Well, we get some hints in the poem. The narrator of the poem is very distraught about 'the lost Lenore'. It is safe to assume that he is in a lot of despair because his girlfriend Lenore died. (One of the questions he asks the raven is if his soul wil ever meet Lenore 'within the distant Aidenn', which is the Garden of Eden, or Heaven.) People in despair sometimes do dangerous things. And he may just have been doing things like that, because he says having "dreams no mortal dared to dream before". Another few very interesting hints are, when the raven taps for the first time and he thinks it's someone at the door, he is filled 'with fantastic terrors never felt before' as he opens the door, looks into the hallway, and says 'the whispered word Lenore'. (People who only know Omnia's version will miss this clue since Omnia skips a part of this.) Now why would he be all stressed out and call out her name when he hears someone knocking at the door, if we know Lenore has died.
Here's my opinion. I think The Raven is about a very distraught lover that has been trying to bring his deceased girlfriend back from the dead. He has done the work, burned the incense and spoken the incantations, and now he hopes Lenore will arrive. But bringing back people from the dead is a very stupid and dangerous thing to do. In the first place, everyone knows that when you raise people from the dead, they always come back wrong. Furthermore, by meddling in the natural order of things, you piss off the people from the underworld. Once someone has landed on the Plutonian shore (has reached the afterlife, Pluto is the god of the underworld) they want them to stay there. Our student must have been causing quite a rumble down there.
So what do you do when you want this rumbling to stop, but not attract too much attention to yourself? You send a messenger of course. We all know about carrier pigeons, or owls perhaps, but the people of the underworld, they don't want no truck with pigeons or owls, they want to send one of their own: a raven.

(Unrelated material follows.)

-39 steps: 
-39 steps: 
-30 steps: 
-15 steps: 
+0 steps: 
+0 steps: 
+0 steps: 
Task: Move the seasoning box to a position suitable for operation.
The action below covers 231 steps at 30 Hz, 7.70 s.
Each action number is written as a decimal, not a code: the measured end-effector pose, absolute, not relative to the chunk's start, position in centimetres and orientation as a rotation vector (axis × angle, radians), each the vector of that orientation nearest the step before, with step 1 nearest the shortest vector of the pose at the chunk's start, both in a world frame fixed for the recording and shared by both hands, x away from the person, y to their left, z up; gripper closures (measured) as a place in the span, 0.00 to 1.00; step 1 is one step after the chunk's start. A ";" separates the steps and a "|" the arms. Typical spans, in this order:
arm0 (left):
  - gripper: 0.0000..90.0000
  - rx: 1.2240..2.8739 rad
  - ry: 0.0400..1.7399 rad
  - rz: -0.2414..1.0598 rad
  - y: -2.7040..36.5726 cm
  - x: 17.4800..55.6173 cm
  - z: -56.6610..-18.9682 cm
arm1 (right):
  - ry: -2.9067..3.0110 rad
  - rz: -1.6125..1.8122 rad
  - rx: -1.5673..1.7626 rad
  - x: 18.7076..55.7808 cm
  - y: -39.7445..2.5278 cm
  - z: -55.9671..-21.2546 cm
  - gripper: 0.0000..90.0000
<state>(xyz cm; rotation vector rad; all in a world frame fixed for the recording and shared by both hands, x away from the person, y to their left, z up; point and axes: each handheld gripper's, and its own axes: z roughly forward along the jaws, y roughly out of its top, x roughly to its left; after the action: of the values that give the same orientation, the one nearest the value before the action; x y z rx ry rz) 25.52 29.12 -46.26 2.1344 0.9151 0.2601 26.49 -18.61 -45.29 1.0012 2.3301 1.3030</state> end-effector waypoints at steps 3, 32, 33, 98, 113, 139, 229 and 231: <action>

So here's this raven, arrived at his destination, almost causing a heart attack at the recipient's, so far so good. But you know, Raven is a very hard language to understand. And when a raven starts speaking English, he probably will have an accent. So, what is this raven really saying. Well, I think, and I admit that this is a stretch, but hear me out: I think the raven is saying “Lenore Nevermore”. In other words, stop what you are doing right now. The Words "Lenore Nevermore" really do sound alike, don't they, and with a Raven accent across them, our narrator might have misunderstood them, distraught and all. He admits the raven is 'croaking'.
We get some hints that the raven is a messenger from the underworld. It is not a regular raven, it is a very 'stately raven of the saintly days of yore'. You don't send just any raven for a message as important as this, you send the boss. The narrator acknowledges that the raven is from 'the Plutonian shore', and that his 'eyes have all the seeming of a demon's that is dreaming'. And of course, normal raven don't do any tapping at windows.
So here's my story. I think The Raven is about a guy trying to bring his deceased girlfriend back from the dead, and while doing so is causing so much trouble in the underworld, that they sent a raven to tell him to stop. And it worked too.